We also found decreased prevalence and risk of T1DM in CCCA patients versus controls. While previous studies have not explored associations between T1DM and CCCA, several have reported an association with type 2 diabetes [1, 2, 4, 7, 8]. In a retrospective study of 395 women with CCCA and 39,280 controls without CCCA, type 1 diabetes prevalence was 37% and 12%, respectively (p < 0.05) [8]. Therefore, diabetes in CCCA patients may be primarily mediated by metabolic, rather than autoimmune pathways. A proteomic study identified downregulation of several metabolic proteins in CCCA-affected scalps, suggesting a link between metabolic dysregulation and CCCA [9]. Combined with our findings, complex interactions between metabolic and autoimmune pathways may underlie the pathogenesis of CCCA, warranting further investigation.
Limitations include retrospective database design, potential miscoding, and unknown ANA titers. There were no CCCA-specific ICD-10 codes at the time this study took place, and the database does not have information on histopathological confirmation of CCCA cases. Furthermore, using a database limits the ability to review individual charts to confirm diagnoses. The reliance on diagnosis codes may lead to inaccurate sample selection and limit the reliability of prevalence estimates. Future prospective studies with CCCA histopathological confirmation are necessary to confirm these findings.

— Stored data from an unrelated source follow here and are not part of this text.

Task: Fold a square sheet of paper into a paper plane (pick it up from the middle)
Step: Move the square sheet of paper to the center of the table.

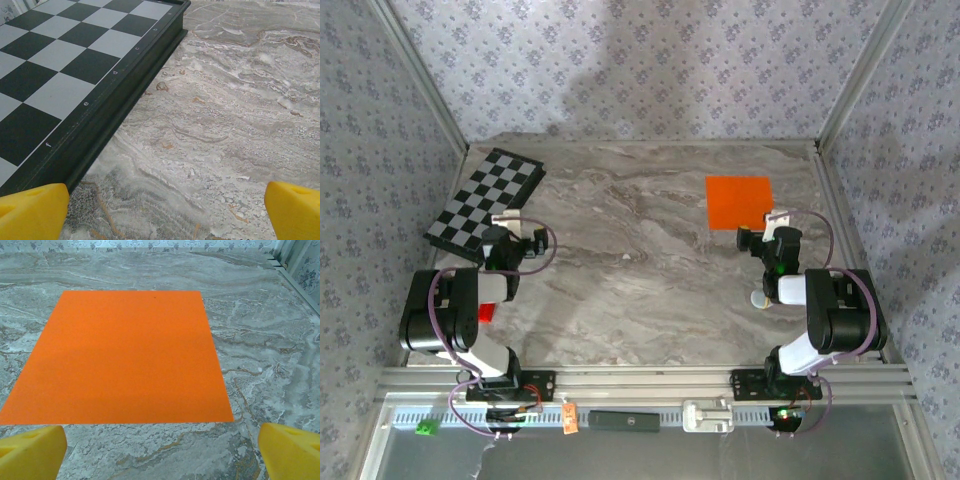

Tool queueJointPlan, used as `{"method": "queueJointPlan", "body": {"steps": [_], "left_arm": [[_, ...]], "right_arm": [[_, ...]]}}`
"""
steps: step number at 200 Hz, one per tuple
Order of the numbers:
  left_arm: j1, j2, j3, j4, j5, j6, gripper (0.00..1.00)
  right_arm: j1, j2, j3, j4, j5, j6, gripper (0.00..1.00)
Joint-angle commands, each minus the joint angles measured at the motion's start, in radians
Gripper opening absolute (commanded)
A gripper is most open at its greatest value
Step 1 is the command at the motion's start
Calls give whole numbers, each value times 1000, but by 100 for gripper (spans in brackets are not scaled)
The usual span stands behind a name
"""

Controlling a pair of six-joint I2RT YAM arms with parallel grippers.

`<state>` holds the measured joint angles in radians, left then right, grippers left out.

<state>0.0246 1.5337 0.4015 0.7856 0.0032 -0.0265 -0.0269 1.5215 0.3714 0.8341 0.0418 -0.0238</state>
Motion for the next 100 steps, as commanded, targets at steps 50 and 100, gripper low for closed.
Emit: {"method": "queueJointPlan", "body": {"steps": [50, 100], "left_arm": [[3, 3, 16, 19, -7, -1, 100], [1, -105, 56, -130, -42, -9, 100]], "right_arm": [[-3, 5, 20, -13, -6, -4, 100], [35, -135, 3, -81, 136, 1, 100]]}}
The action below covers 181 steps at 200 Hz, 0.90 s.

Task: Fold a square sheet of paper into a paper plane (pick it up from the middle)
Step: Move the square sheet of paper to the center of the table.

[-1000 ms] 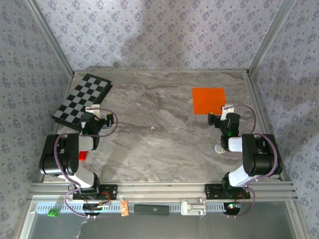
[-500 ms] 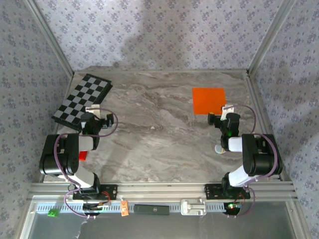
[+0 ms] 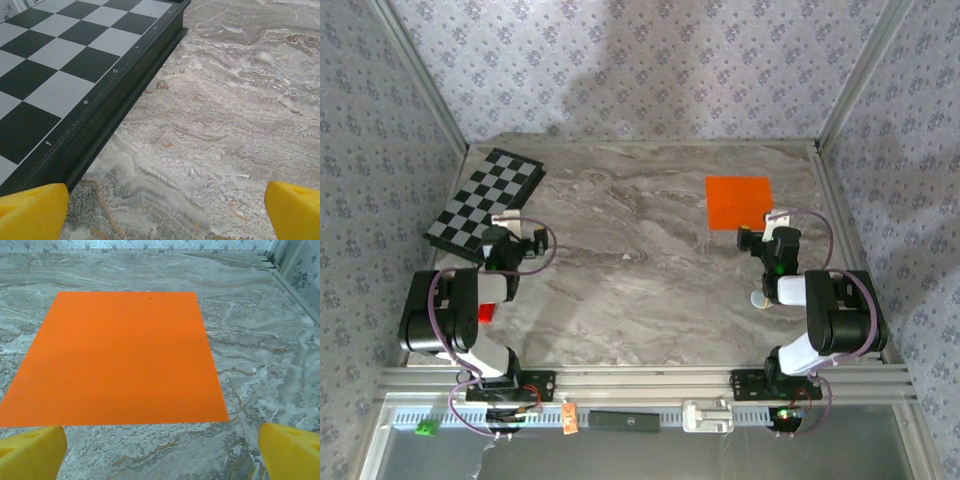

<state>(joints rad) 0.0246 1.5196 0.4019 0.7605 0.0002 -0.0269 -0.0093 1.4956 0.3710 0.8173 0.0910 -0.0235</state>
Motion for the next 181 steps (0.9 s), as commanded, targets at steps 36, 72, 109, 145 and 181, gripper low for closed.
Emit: {"method": "queueJointPlan", "body": {"steps": [36, 72, 109, 145, 181], "left_arm": [[-39, -248, 203, -442, -225, -68, 100], [-40, -296, 408, -822, -155, -309, 100], [-39, -235, 543, -992, 31, -499, 100], [-45, -137, 576, -962, 247, -558, 100], [-85, -98, 575, -924, 302, -564, 100]], "right_arm": [[38, -281, 181, -463, 173, 117, 100], [5, -205, 520, -984, 147, 443, 100], [-19, 40, 774, -1171, -72, 474, 100], [-46, 285, 955, -1206, -296, 479, 100], [-51, 472, 1078, -1217, -357, 528, 100]]}}
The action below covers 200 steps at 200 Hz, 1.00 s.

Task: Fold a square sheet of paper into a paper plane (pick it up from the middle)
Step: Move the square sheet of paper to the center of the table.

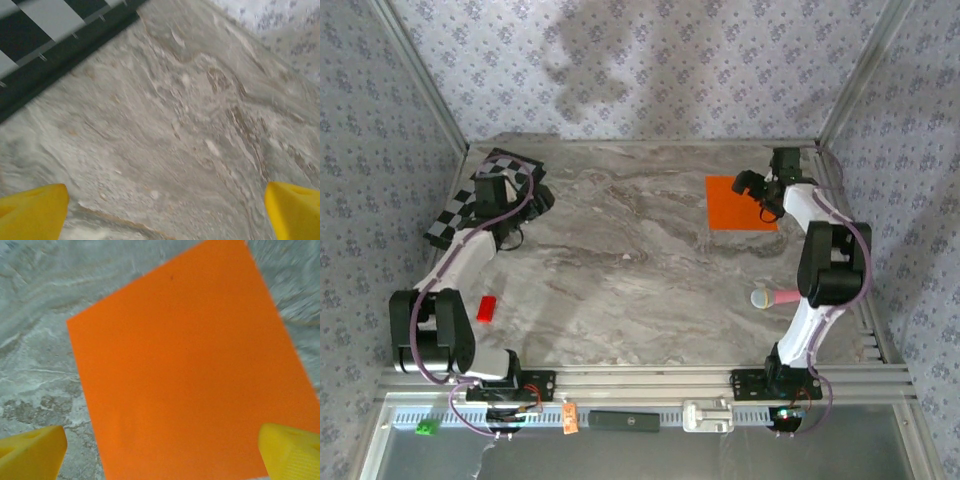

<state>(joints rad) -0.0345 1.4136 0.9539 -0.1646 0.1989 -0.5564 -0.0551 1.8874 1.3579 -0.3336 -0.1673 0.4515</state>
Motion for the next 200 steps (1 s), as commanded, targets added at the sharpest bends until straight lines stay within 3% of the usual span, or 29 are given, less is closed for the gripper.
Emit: {"method": "queueJointPlan", "body": {"steps": [1, 55, 109, 162, 200], "left_arm": [[-26, 9, 23, 2, 104, -34, 100], [-51, 38, 6, 72, 165, -74, 100], [-63, 59, -2, 66, 165, -90, 100], [-65, 77, 2, 50, 124, -108, 100], [-61, 58, 3, -11, 57, -105, 100]], "right_arm": [[-5, 85, 95, -67, -99, 54, 100], [30, 301, 303, -177, -40, 84, 97], [140, 337, 323, -262, 45, 190, 96], [416, 252, 247, -281, 137, 474, 96], [636, 262, 255, -226, 124, 678, 95]]}}
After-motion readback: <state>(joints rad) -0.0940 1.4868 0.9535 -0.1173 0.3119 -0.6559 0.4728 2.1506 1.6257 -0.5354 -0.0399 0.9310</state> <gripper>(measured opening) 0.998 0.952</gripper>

In conclusion, our findings suggest that CCCA may be associated with higher prevalence of ANA positivity and SLE compared to other primary scarring alopecias. However, CCCA patients did not have an increased pre- and post-diagnosis prevalence of most autoimmune disorders. Therefore, dermatologists may consider baseline ANA screening in CCCA patients, and subsequent ANA testing if review of systems suggest concern for SLE. Based on our study, screening for other autoimmune disorders in absence of symptoms is not warranted.
Statement of Ethics
This retrospective review of patient data is exempt from informed consent and did not require ethical approval in accordance with local/national guidelines. The data reviewed is a secondary analysis of existing data, does not involve intervention or interaction with human subjects, and is de-identified per the de-identification standard defined in Section §164.514(a) of the HIPAA Privacy Rule. The process by which the data are de-identified is attested to through a formal determination by a qualified expert as defined in Section §164.514(b)(1) of the HIPAA Privacy Rule. This formal determination by a qualified expert refreshed on December 2020.

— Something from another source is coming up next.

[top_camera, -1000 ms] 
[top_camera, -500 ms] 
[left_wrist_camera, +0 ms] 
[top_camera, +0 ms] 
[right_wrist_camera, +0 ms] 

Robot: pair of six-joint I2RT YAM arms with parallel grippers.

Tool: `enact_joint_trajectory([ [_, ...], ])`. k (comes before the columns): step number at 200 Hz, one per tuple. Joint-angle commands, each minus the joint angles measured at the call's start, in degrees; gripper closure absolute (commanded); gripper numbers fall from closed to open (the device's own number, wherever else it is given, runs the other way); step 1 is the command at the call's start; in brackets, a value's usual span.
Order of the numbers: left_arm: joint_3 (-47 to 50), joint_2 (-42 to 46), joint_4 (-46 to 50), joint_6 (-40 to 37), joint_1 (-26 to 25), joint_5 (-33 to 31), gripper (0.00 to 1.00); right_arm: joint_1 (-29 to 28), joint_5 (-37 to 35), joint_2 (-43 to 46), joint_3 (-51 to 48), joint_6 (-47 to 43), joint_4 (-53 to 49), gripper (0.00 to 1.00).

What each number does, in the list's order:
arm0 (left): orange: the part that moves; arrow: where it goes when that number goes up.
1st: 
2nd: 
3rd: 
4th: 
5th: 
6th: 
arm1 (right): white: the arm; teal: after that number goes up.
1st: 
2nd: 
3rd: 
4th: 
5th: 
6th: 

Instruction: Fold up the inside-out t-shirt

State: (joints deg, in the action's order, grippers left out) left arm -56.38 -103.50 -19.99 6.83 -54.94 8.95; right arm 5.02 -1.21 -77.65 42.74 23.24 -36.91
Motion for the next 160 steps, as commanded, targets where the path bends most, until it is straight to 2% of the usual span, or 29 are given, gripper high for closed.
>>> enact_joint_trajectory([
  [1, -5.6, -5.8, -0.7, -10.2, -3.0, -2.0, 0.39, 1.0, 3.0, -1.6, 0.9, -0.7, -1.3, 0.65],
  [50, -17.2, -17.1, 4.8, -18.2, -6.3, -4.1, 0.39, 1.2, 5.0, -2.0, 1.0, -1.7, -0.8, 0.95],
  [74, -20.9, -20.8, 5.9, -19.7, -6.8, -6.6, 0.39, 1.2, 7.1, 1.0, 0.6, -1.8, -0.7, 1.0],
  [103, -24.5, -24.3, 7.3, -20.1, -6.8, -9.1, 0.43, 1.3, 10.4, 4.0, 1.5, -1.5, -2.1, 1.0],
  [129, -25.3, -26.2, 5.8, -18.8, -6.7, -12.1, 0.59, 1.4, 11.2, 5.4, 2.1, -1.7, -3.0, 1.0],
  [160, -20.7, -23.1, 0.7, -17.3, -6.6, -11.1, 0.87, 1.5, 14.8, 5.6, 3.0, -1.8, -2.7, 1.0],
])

Conflict of Interest Statement
The authors have no conflicts of interest to declare.
Funding Sources
This study was not supported by any sponsor or funder.
Author Contributions
Conceptualization: M.M.O. and S.R.L.; methodology, M.M.O., A.S., and S.R.L.; data curation and formal analysis: A.S.; investigation: M.M.O. and A.S.; supervision: S.R.L.; writing – original draft: M.M.O.; and writing – review and editing: A.S. and S.R.L.
Additional Information
Michael M. Ong and Amit Singal contributed equally to this work.
Data Availability Statement
The data that support the findings of this study are not publicly available due to the inclusion of protected health information and restrictions imposed by the data provider, TriNetX, which prohibit public sharing of raw data. However, aggregate-level data or analyses supporting findings of this study are available from the corresponding author (S.R.L.) upon reasonable request and with permission from TriNetX.